▶ _Required action_
Below is a listing; reproduce each line of it exactly.

▶ _Collected material_

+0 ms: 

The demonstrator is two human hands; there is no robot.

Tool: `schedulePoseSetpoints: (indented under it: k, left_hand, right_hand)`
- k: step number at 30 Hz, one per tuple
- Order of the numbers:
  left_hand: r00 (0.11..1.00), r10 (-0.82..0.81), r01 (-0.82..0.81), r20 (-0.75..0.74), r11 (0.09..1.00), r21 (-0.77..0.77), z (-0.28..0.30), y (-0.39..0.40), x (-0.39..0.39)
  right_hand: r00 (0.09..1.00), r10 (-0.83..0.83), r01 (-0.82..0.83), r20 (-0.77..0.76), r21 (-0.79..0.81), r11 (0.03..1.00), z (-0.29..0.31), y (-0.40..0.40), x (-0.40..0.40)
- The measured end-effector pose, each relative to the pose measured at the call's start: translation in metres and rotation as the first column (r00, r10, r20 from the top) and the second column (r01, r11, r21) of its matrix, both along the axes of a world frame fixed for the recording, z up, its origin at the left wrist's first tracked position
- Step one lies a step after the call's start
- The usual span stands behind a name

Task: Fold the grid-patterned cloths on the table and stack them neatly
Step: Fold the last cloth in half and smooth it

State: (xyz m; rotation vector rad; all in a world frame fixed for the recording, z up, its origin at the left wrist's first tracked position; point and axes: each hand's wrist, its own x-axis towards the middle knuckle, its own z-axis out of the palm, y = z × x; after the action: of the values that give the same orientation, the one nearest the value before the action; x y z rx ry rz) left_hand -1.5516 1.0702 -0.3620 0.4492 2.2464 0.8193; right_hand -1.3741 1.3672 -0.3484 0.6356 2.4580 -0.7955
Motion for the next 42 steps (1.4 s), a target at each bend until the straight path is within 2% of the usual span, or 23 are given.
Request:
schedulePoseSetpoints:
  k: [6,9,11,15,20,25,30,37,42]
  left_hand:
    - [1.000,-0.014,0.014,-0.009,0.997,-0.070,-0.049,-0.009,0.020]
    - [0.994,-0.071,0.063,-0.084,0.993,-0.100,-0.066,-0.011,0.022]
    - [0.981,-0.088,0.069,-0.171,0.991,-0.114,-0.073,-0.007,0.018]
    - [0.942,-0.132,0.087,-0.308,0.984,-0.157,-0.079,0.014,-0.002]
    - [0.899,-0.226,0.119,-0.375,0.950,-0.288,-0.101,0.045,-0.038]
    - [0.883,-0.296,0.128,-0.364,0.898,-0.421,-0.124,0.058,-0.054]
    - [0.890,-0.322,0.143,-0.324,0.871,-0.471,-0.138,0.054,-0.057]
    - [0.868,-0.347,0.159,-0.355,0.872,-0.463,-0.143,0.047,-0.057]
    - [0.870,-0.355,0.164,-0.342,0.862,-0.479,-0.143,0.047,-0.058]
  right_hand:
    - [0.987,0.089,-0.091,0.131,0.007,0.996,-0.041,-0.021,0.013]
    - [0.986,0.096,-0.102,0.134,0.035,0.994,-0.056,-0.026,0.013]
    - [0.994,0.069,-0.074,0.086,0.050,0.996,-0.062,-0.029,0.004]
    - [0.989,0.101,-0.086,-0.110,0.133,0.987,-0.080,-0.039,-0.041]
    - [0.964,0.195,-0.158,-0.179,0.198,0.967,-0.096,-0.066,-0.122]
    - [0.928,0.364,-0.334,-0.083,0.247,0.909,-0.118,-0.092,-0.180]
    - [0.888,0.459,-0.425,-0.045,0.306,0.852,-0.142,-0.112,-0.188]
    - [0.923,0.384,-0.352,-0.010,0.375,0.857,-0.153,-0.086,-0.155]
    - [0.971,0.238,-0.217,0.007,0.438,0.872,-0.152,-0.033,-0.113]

▶ _Solution_
+0 ms: 

The demonstrator is two human hands; there is no robot.

Tool: `schedulePoseSetpoints: (indented under it: k, left_hand, right_hand)`
- k: step number at 30 Hz, one per tuple
- Order of the numbers:
  left_hand: r00 (0.11..1.00), r10 (-0.82..0.81), r01 (-0.82..0.81), r20 (-0.75..0.74), r11 (0.09..1.00), r21 (-0.77..0.77), z (-0.28..0.30), y (-0.39..0.40), x (-0.39..0.39)
  right_hand: r00 (0.09..1.00), r10 (-0.83..0.83), r01 (-0.82..0.83), r20 (-0.77..0.76), r21 (-0.79..0.81), r11 (0.03..1.00), z (-0.29..0.31), y (-0.40..0.40), x (-0.40..0.40)
- The measured end-effector pose, each relative to the pose measured at the call's start: translation in metres and rotation as the first column (r00, r10, r20 from the top) and the second column (r01, r11, r21) of its matrix, both along the axes of a world frame fixed for the recording, z up, its origin at the left wrist's first tracked position
- Step one lies a step after the call's start
- The usual span stands behind a name

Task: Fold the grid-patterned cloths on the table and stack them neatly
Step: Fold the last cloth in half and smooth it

State: (xyz m; rotation vector rad; all in a world frame fixed for the recording, z up, its origin at the left wrist's first tracked position; point and axes: each hand's wrist, its own x-axis towards the middle knuckle, its own z-axis out of the palm, y = z × x; after the action: of the values that give the same orientation, the one nearest the value before the action; x y z rx ry rz) left_hand -1.5516 1.0702 -0.3620 0.4492 2.2464 0.8193; right_hand -1.3741 1.3672 -0.3484 0.6356 2.4580 -0.7955
Motion for the next 42 steps (1.4 s), a target at each bend until the straight path is within 2% of the usual span, or 23 are given.
Request:
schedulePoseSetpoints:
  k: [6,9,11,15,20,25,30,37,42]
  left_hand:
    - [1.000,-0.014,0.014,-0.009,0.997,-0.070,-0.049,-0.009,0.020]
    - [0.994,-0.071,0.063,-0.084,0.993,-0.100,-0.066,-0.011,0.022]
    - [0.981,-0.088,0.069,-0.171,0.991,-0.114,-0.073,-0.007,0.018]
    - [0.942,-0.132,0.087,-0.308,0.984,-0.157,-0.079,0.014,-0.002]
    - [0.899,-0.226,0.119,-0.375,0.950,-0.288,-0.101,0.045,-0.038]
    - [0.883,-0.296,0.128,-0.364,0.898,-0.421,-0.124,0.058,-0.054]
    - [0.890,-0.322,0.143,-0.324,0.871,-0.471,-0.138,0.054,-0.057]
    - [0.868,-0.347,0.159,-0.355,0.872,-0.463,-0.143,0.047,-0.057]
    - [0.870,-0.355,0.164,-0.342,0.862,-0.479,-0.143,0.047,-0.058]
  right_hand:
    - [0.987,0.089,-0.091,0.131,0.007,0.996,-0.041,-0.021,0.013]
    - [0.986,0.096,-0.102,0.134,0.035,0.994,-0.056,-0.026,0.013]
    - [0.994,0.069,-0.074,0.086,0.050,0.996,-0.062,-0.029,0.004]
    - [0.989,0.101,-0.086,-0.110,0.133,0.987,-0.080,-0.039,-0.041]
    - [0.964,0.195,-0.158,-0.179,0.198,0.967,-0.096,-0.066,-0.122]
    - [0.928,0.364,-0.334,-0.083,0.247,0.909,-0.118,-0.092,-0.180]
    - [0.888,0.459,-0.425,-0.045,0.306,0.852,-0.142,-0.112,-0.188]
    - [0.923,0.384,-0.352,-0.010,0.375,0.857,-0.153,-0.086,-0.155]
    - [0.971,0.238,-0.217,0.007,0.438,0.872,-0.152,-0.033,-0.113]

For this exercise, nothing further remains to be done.